Michigan Law on Buying, Shipping Wine Gets More Complicated
Lawsuit could eventually result in the same basic decision that happened in Granholm v. Heald and pry the regulations open even further
As if our state’s laws on shipping wine weren’t complicated enough, they got a little bit more complex this year when Gov. Rick Snyder signed a new bill — one that has set off a small flurry of concern.
This new law deals only with you, the consumer, and buying and shipping wine directly from retailers inside Michigan.
Effectively, you can now do that legally. But you still are not allowed to legally buy online or from a store in, say, New York, California, or anywhere else in the country.
Inside Michigan is fine. Outside is a no-no.
There has been a lot of confusion about what the new law (PA 520) does.
There was a time when shipping wine into or out of Michigan, or between customers and wineries inside Michigan, was just plain illegal.
The case that changed Michigan regulations was Granholm v. Heald, which went all the way to the U.S. Supreme Court in 2005.
The case was brought to court by wine writers Ray and Eleanor Heald, who had sued because they could not get certain wines in Michigan that they contended were essential research for their work as wine journalists.

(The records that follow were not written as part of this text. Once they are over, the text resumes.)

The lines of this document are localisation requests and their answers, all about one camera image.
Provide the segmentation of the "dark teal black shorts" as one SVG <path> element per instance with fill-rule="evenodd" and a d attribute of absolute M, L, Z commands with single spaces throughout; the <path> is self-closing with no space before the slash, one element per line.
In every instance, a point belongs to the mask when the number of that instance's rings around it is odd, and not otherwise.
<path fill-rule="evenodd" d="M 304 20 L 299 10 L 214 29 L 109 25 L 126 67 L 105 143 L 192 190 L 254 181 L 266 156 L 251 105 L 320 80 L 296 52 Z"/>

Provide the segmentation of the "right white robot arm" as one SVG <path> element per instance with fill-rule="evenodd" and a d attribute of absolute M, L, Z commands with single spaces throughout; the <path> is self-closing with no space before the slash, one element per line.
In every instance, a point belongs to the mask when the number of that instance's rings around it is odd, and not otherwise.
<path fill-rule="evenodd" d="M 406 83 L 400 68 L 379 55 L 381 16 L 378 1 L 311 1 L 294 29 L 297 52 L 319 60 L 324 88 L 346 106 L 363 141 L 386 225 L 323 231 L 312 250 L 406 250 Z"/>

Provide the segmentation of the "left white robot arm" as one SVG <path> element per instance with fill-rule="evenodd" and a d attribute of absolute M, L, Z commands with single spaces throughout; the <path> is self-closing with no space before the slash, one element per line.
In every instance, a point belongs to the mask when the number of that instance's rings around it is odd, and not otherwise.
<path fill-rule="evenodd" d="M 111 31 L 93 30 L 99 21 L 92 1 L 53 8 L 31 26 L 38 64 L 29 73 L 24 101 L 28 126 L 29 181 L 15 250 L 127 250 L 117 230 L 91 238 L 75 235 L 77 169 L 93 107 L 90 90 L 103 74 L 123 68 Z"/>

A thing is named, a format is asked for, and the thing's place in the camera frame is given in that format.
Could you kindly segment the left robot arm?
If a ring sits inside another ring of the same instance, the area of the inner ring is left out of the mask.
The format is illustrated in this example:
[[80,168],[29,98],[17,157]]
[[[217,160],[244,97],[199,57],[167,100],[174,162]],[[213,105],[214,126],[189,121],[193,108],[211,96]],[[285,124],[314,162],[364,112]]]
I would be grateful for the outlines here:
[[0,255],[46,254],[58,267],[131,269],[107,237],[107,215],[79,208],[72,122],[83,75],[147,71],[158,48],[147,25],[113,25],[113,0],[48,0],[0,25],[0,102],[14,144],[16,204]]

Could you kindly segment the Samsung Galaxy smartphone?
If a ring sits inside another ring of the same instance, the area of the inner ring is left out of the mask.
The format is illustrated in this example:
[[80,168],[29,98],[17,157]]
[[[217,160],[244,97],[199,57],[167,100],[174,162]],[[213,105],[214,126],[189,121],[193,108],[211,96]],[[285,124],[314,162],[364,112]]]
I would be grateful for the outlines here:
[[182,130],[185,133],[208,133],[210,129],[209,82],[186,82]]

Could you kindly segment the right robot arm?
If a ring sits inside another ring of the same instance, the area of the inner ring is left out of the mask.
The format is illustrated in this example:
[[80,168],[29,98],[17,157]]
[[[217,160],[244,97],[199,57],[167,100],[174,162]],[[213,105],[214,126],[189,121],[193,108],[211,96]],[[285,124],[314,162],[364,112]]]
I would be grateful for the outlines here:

The Supreme Court eventually kicked it back to U.S. District Court in Detroit for a 2008 revision with a directive that Michigan should revise its pertinent liquor law. It basically ruled that the law violated a commerce clause by favoring in-state wineries at the expense of out-of-state wineries.
Eventually it opened the way for Michigan residents to buy wine directly from wineries outside the state and ship them here by the standard package service, such as FedEx or UPS. It also had some secondary labeling and handling requirements.
Sharon Martin, director of the licencing division of the Michigan Liquor Control Commission says there is no change to the Granholm v. Heald outcomes under PA 520 as far as your right to purchase and ship bottles or cases from wineries in Michigan, California, New York, or anywhere else.
“The way I see it, PA 520 adds more ease and variety to what the consumer can buy,” Martin says, allowing consumers to buy and ship wines from Michigan stores not near them — whether it’s Kalamazoo, Birmingham, Lansing, or anywhere.
But what PA 520 does not allow is for you to buy from out-of-state stores.
So what does the future hold? In my view, a lawsuit could eventually result in the same basic decision that happened in Granholm v. Heald and pry the regulations open even further.
One argument from distributors and importers for why this new law is good and will work has been that you can now get any wine you want in Michigan anyway, so there is no need to go looking for it on the internet.
Having been through that kind of search in Michigan many, many times, I think that suggestion is truly delusional.
The whole genesis of these cases has always been about limited access and availability to certain hard-to-find or unusual wines.
The fact is that most Michigan importers and distributors are notorious for having no interest in a wine unless they can buy and sell it in volume, by the pallet. Little lots are costly and make them less money. And that part of the issue has not changed.